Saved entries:
========

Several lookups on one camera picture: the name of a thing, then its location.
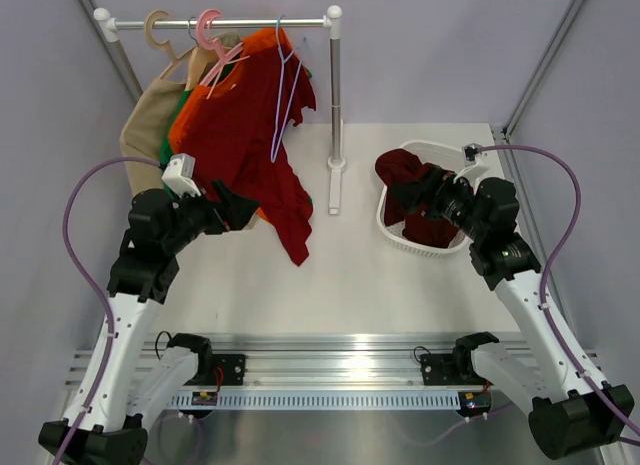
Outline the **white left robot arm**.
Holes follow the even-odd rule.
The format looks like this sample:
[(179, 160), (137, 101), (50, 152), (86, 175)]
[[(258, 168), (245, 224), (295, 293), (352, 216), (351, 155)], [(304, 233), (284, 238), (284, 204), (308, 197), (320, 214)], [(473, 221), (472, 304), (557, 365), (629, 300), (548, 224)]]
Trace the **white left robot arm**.
[(177, 333), (152, 370), (133, 382), (150, 327), (179, 272), (177, 255), (199, 235), (242, 230), (259, 205), (217, 180), (204, 195), (147, 190), (132, 201), (129, 227), (102, 293), (106, 307), (84, 378), (62, 419), (38, 442), (57, 464), (139, 464), (149, 431), (179, 389), (221, 379), (209, 339)]

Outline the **pink plastic hanger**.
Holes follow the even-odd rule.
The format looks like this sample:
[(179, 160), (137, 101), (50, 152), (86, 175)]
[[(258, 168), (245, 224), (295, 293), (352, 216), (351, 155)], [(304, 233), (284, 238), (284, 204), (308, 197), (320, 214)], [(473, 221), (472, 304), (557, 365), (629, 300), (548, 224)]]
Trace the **pink plastic hanger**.
[(248, 59), (248, 56), (243, 56), (244, 51), (243, 42), (240, 41), (234, 47), (225, 47), (218, 37), (209, 37), (206, 35), (206, 31), (213, 25), (214, 21), (222, 16), (222, 13), (217, 9), (207, 9), (199, 16), (195, 32), (198, 45), (210, 52), (213, 52), (218, 58), (214, 66), (209, 72), (202, 78), (200, 84), (202, 86), (209, 86), (210, 90), (207, 98), (210, 98), (214, 88), (218, 84), (221, 74), (224, 71), (224, 67), (231, 64), (236, 64), (240, 61)]

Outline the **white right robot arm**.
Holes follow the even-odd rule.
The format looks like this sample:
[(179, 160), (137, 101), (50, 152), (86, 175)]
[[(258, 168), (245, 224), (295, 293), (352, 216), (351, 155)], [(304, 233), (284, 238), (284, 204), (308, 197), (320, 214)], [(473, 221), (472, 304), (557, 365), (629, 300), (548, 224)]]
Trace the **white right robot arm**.
[(534, 441), (552, 460), (621, 441), (634, 399), (626, 386), (609, 383), (548, 293), (538, 259), (516, 231), (514, 185), (489, 177), (472, 187), (433, 166), (389, 192), (406, 212), (445, 220), (470, 239), (473, 268), (509, 311), (538, 365), (524, 366), (483, 332), (457, 340), (454, 374), (500, 389), (526, 415)]

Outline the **dark red t shirt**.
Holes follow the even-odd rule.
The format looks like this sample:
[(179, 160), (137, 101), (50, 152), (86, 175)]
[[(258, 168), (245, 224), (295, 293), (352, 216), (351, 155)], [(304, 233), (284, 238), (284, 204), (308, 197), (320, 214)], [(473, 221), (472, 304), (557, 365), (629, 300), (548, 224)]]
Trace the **dark red t shirt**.
[(255, 200), (275, 228), (289, 258), (309, 256), (313, 204), (288, 162), (285, 149), (271, 152), (288, 124), (316, 107), (308, 74), (282, 30), (261, 29), (243, 41), (242, 61), (215, 87), (197, 86), (169, 132), (175, 153), (195, 159), (194, 175), (207, 194), (221, 180)]

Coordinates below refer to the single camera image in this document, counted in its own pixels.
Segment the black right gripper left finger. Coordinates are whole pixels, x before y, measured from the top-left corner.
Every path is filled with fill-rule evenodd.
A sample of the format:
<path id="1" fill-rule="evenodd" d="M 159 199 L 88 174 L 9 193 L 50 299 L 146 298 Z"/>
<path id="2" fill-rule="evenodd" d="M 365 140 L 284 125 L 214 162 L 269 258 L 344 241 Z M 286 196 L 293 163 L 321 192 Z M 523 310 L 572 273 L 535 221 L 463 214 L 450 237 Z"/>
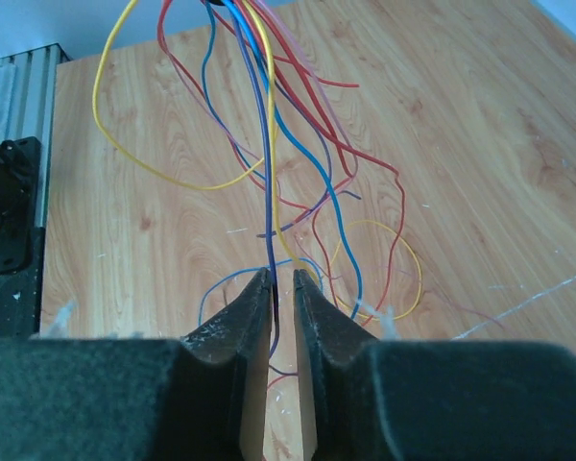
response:
<path id="1" fill-rule="evenodd" d="M 272 283 L 181 339 L 0 339 L 0 460 L 258 460 Z"/>

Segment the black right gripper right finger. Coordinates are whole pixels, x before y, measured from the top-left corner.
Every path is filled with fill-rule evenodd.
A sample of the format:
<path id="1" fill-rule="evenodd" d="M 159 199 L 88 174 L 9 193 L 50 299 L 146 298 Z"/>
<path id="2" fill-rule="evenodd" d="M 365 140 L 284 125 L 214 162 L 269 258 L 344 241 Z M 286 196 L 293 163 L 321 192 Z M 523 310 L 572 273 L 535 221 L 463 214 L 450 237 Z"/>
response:
<path id="1" fill-rule="evenodd" d="M 567 348 L 378 339 L 293 281 L 305 459 L 576 460 Z"/>

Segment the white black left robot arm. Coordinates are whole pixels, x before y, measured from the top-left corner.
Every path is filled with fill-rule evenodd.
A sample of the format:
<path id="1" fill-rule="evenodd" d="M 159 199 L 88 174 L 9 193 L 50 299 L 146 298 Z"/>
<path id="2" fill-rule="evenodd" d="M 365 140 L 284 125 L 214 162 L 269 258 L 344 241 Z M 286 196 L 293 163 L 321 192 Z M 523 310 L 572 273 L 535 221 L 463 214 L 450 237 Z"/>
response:
<path id="1" fill-rule="evenodd" d="M 0 275 L 32 261 L 40 154 L 34 137 L 0 143 Z"/>

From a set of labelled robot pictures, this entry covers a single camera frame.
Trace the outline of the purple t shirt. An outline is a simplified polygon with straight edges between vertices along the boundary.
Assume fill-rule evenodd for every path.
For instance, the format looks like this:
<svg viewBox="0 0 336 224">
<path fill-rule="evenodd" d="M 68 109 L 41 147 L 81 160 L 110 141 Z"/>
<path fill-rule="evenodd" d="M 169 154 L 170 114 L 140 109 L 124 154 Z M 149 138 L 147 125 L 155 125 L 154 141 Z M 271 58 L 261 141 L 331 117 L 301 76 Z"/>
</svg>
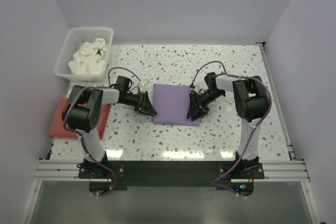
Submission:
<svg viewBox="0 0 336 224">
<path fill-rule="evenodd" d="M 153 116 L 154 124 L 171 124 L 182 126 L 199 126 L 202 119 L 187 119 L 190 104 L 189 86 L 169 84 L 153 85 L 153 107 L 157 115 Z"/>
</svg>

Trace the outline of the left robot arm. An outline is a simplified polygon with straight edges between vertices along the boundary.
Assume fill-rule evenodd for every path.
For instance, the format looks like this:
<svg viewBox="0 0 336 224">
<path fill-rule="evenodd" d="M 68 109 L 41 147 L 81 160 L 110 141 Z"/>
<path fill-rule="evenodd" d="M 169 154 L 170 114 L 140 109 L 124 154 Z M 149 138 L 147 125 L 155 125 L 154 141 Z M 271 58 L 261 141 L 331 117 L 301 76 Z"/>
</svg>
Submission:
<svg viewBox="0 0 336 224">
<path fill-rule="evenodd" d="M 124 104 L 134 111 L 150 116 L 157 115 L 149 100 L 148 92 L 130 91 L 131 79 L 118 76 L 110 87 L 73 86 L 62 112 L 63 126 L 66 131 L 74 132 L 81 141 L 85 160 L 91 162 L 90 171 L 97 178 L 108 174 L 109 165 L 106 151 L 102 147 L 97 131 L 103 104 Z"/>
</svg>

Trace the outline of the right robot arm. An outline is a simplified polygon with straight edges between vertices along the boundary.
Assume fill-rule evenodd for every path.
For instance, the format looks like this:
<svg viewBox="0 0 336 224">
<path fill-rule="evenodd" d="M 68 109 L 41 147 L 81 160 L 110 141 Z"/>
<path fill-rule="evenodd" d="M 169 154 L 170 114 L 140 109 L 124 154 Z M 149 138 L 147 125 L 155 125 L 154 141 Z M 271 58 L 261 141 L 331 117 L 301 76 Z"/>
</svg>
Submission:
<svg viewBox="0 0 336 224">
<path fill-rule="evenodd" d="M 234 105 L 241 119 L 241 135 L 234 173 L 239 178 L 246 178 L 259 163 L 258 141 L 260 126 L 269 114 L 272 106 L 271 94 L 259 76 L 239 77 L 229 74 L 208 73 L 204 77 L 207 90 L 189 93 L 190 104 L 187 119 L 195 121 L 209 112 L 208 105 L 226 92 L 234 96 Z"/>
</svg>

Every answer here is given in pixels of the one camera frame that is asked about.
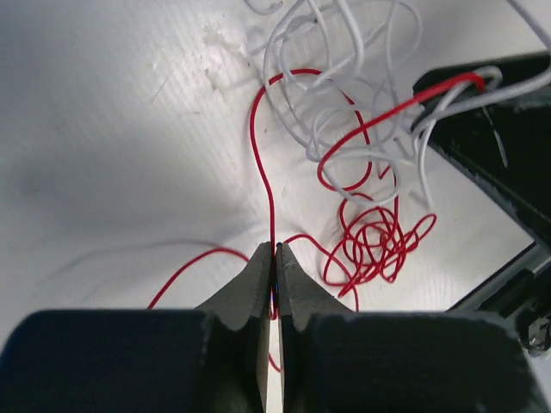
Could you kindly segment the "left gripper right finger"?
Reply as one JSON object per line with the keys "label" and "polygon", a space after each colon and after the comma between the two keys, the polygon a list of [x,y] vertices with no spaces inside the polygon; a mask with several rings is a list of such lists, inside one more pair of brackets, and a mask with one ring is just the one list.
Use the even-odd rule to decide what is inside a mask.
{"label": "left gripper right finger", "polygon": [[319,313],[351,313],[305,272],[286,243],[275,252],[275,281],[279,313],[282,410],[302,412],[305,393],[306,350],[304,333],[311,316]]}

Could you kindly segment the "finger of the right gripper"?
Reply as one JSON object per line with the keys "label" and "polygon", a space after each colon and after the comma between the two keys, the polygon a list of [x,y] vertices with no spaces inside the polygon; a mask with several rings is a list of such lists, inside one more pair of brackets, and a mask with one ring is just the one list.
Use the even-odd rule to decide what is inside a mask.
{"label": "finger of the right gripper", "polygon": [[539,244],[550,243],[550,87],[436,123],[430,147]]}

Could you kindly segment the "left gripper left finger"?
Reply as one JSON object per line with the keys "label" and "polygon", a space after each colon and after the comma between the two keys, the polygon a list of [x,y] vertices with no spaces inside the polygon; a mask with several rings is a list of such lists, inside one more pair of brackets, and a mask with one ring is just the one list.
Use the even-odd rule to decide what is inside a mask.
{"label": "left gripper left finger", "polygon": [[269,367],[272,244],[198,306],[209,316],[197,412],[265,412]]}

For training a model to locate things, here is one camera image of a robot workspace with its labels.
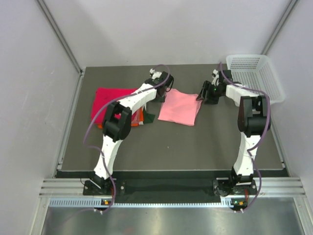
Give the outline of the light pink t-shirt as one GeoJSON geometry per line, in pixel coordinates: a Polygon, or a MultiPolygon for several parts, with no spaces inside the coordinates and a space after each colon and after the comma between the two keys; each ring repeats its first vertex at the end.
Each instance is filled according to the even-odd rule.
{"type": "Polygon", "coordinates": [[[166,93],[157,119],[194,126],[202,103],[197,97],[197,94],[185,94],[177,89],[171,89],[166,93]]]}

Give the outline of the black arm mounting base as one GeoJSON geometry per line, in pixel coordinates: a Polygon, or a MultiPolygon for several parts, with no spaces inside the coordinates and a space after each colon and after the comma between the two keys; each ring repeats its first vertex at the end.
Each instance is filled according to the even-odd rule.
{"type": "MultiPolygon", "coordinates": [[[[254,180],[251,188],[240,193],[217,193],[217,183],[227,181],[230,174],[229,170],[116,171],[112,178],[118,203],[209,202],[219,196],[256,194],[254,180]]],[[[85,182],[84,195],[113,194],[103,194],[90,179],[85,182]]]]}

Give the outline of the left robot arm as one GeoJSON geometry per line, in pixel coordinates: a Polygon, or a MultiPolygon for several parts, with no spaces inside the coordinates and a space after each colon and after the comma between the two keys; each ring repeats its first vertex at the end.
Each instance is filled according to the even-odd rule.
{"type": "Polygon", "coordinates": [[[105,111],[102,122],[102,147],[88,146],[99,151],[99,158],[90,181],[100,194],[115,192],[113,165],[122,141],[131,131],[132,115],[148,102],[163,96],[174,78],[169,72],[150,70],[150,78],[131,94],[109,101],[97,115],[105,111]]]}

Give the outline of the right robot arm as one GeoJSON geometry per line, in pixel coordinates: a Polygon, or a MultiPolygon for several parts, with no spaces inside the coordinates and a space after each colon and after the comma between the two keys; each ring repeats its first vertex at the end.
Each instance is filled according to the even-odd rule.
{"type": "Polygon", "coordinates": [[[197,100],[216,105],[225,96],[238,106],[237,125],[241,141],[237,160],[227,181],[219,181],[217,193],[241,193],[253,186],[257,149],[270,129],[270,100],[264,92],[245,87],[232,79],[230,70],[213,70],[212,81],[204,81],[197,100]]]}

========

All lines of the records above that contain the word "pixels" are to be copied out.

_Result of this exercise_:
Coordinates below refer to the single camera image in this document, counted in its own pixels.
Segment the black right gripper left finger. Coordinates are whole pixels, x before y, measured from the top-left corner.
Segment the black right gripper right finger. Coordinates are whole pixels, x before y, measured from the top-left corner.
Segment the white black left robot arm. Coordinates are whole pixels, x before y, measured from the top-left corner.
Every answer here is given in pixels of the one camera frame that is asked about.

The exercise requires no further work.